Work instructions: Exercise in exact copying: restate word for word only the lines below from the one containing "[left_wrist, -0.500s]" through the one containing "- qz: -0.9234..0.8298", omitting any pictures.

Dataset excerpts:
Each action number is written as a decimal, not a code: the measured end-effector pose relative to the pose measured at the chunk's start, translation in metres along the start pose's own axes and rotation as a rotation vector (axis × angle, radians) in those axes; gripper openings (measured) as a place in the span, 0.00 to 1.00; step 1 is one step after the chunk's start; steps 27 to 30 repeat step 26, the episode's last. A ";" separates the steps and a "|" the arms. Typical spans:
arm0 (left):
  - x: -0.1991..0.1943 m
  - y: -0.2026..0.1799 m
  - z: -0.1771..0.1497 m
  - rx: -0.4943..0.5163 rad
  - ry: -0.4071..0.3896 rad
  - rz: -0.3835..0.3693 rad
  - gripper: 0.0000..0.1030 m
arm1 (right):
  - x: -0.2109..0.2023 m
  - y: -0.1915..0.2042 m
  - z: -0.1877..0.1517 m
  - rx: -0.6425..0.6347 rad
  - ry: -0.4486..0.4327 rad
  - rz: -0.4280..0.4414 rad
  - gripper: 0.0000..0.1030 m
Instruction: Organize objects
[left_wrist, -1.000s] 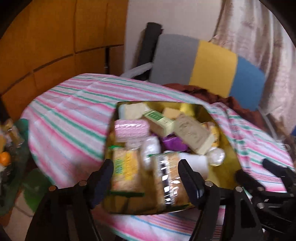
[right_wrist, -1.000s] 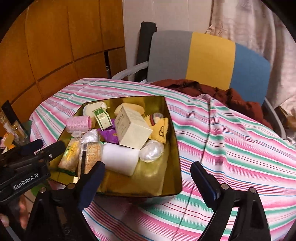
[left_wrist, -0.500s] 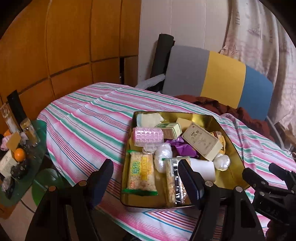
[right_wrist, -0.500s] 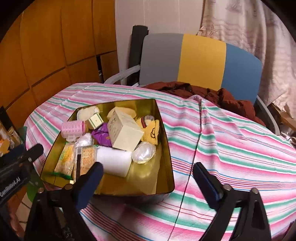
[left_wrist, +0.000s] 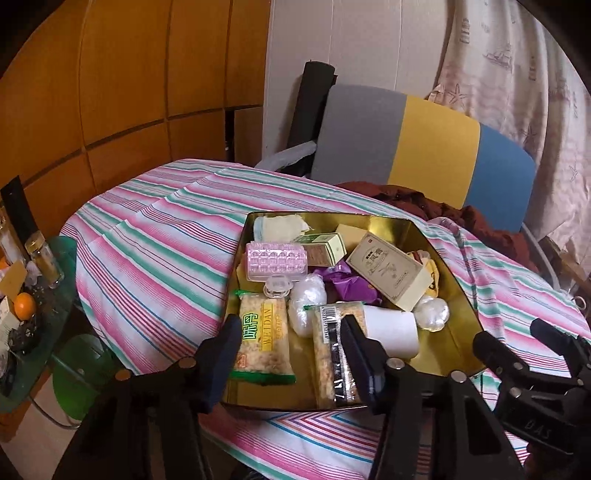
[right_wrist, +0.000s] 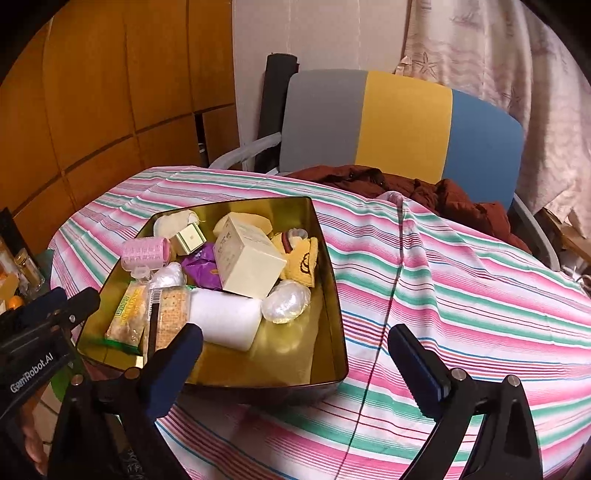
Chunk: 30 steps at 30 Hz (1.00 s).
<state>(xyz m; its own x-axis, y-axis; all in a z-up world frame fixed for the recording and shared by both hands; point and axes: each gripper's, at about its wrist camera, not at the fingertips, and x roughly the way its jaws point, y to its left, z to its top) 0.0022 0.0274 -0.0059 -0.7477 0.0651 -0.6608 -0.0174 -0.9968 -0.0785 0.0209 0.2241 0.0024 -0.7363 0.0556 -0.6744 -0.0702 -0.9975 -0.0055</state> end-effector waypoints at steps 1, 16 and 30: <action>0.001 0.000 0.000 -0.002 0.006 -0.005 0.52 | 0.000 0.001 0.000 -0.005 0.001 0.000 0.98; 0.008 0.000 0.002 0.018 0.030 -0.023 0.51 | 0.005 0.006 -0.003 -0.022 0.021 -0.007 0.98; 0.003 -0.001 0.003 0.041 -0.015 -0.048 0.43 | 0.007 0.007 -0.003 -0.020 0.022 -0.010 0.98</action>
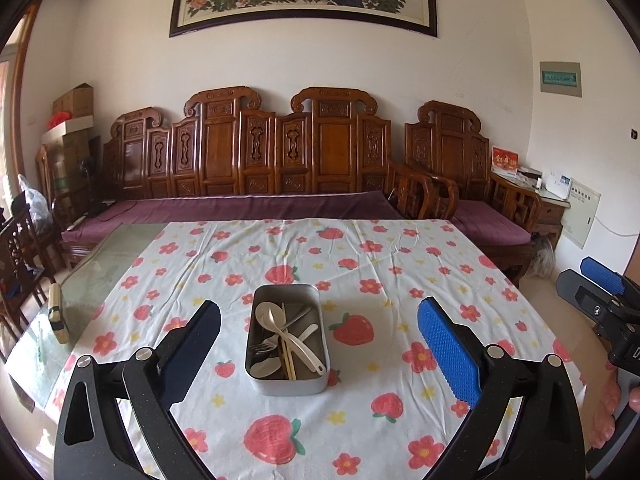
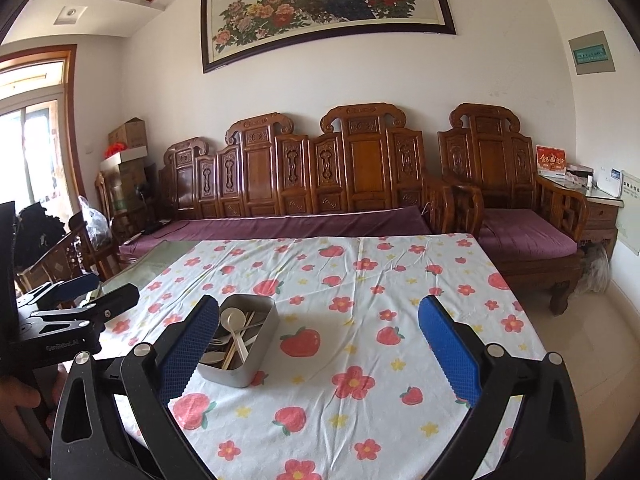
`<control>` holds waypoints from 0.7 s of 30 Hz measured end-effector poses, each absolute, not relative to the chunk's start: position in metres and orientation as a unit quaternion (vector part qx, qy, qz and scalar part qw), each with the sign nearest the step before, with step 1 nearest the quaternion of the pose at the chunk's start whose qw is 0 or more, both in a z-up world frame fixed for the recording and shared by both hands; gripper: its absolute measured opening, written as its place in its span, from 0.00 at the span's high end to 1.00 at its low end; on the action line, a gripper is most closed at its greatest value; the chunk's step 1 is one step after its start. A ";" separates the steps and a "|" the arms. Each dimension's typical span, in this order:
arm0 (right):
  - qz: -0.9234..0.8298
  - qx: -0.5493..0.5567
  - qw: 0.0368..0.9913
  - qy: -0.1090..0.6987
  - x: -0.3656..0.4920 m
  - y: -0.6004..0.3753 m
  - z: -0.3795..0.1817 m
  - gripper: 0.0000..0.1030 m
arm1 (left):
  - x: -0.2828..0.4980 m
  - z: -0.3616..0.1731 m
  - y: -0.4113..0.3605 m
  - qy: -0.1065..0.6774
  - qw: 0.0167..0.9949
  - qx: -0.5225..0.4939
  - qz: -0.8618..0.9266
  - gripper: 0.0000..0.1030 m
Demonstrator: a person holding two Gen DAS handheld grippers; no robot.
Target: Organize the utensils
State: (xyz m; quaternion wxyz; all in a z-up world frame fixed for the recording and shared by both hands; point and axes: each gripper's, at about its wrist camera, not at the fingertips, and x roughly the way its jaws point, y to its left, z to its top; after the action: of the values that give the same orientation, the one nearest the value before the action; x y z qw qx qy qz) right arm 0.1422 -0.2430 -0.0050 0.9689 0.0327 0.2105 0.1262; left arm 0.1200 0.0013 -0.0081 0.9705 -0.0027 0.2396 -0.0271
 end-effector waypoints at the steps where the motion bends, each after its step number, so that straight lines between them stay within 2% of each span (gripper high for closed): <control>1: 0.125 0.032 0.969 0.210 0.142 -0.243 -0.005 0.03 | 0.120 -0.007 0.002 0.238 0.971 -0.004 -0.029 0.07; 21: 0.124 0.030 0.969 0.211 0.142 -0.242 -0.007 0.03 | 0.117 -0.007 -0.001 0.237 0.971 -0.001 -0.022 0.08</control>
State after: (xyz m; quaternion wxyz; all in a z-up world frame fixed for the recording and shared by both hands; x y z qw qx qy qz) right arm 0.1416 -0.2419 -0.0067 0.9691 0.0304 0.2112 0.1237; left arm 0.1173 -0.0013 -0.0071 0.9712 -0.0015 0.2374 -0.0222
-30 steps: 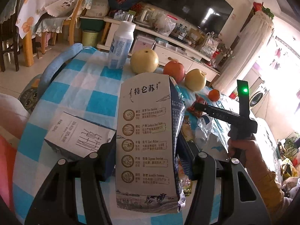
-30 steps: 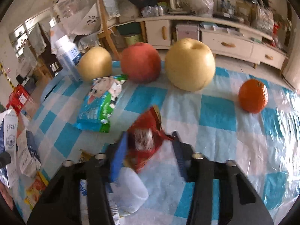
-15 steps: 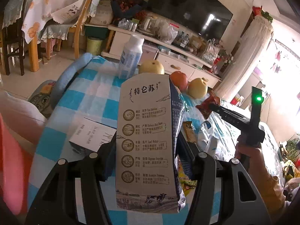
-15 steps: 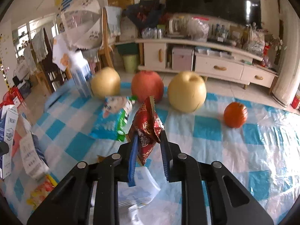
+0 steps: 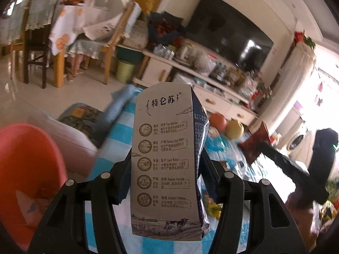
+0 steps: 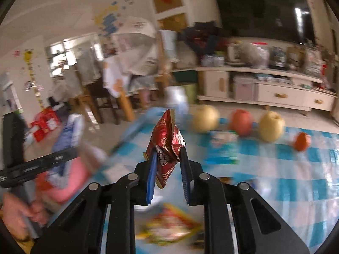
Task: Collect trash
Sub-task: 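Carry the carton and red bag to the pink basin and open both tools, then move both tools back over the table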
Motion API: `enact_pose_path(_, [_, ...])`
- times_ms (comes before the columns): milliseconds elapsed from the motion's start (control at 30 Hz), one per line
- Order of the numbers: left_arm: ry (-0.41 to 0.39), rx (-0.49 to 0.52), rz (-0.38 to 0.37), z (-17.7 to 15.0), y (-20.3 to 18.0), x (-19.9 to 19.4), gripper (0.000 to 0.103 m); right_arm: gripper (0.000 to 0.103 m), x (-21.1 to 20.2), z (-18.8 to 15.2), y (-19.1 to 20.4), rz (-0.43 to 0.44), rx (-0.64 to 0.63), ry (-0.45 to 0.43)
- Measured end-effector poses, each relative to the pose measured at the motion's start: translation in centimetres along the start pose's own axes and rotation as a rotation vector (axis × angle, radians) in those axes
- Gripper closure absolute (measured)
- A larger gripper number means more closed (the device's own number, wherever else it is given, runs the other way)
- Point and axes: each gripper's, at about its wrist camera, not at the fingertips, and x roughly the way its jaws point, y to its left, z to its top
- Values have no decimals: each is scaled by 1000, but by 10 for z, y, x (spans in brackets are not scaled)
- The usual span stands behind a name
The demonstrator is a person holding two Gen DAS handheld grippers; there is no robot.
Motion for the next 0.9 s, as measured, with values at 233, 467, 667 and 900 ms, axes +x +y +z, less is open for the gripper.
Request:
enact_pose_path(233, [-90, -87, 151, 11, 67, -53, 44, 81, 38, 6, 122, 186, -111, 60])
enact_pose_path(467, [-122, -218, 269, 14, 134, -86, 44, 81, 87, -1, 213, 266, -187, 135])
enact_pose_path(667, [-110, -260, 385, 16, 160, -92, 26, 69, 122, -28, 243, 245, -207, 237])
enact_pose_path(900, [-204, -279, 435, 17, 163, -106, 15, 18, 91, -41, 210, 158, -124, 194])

Written answer:
[left_wrist, -0.500s] 
[right_wrist, -0.500s] 
[left_wrist, +0.000s] 
[right_wrist, +0.000s] 
Chunk: 30 steps at 30 Hz (1.00 s).
<state>(xyz m; its own x-axis, y-axis; all in a z-up world frame fixed for the recording and shared by both hands; point and axes: each gripper's, at about its wrist camera, not at the fingertips, and x roughly the way its jaws point, y to its left, z to its top) 0.0022 0.0274 -0.0059 -0.7477 0.0651 -0.6608 -0.0174 -0.9968 -0.0785 0.0209 0.2241 0.0024 -0.7363 0.0556 -0.6744 -0.0702 -0.9975 -0.0055</state> end-effector waypoints at steps 1, 16 and 30: <action>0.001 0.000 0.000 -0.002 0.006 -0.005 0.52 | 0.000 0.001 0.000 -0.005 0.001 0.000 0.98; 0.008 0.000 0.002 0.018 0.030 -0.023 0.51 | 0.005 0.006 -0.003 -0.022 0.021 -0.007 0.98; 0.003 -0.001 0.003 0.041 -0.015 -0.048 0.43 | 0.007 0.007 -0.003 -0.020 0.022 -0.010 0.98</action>
`<control>` holds waypoints from 0.7 s of 30 Hz measured end-effector poses, each absolute, not relative to the chunk's start: position in metres and orientation as a unit quaternion (vector part qx, qy, qz and scalar part qw), each with the sign nearest the step before, with step 1 nearest the quaternion of the pose at the chunk's start whose qw is 0 or more, both in a z-up world frame fixed for the recording and shared by both hands; gripper: its absolute measured opening, written as its place in its span, from 0.00 at the span's high end to 1.00 at its low end; on the action line, a gripper is most closed at its greatest value; the chunk's step 1 is one step after its start. A ";" separates the steps and a "|" the arms. Each dimension's typical span, in this order:
arm0 (right):
  - qz: -0.9234..0.8298

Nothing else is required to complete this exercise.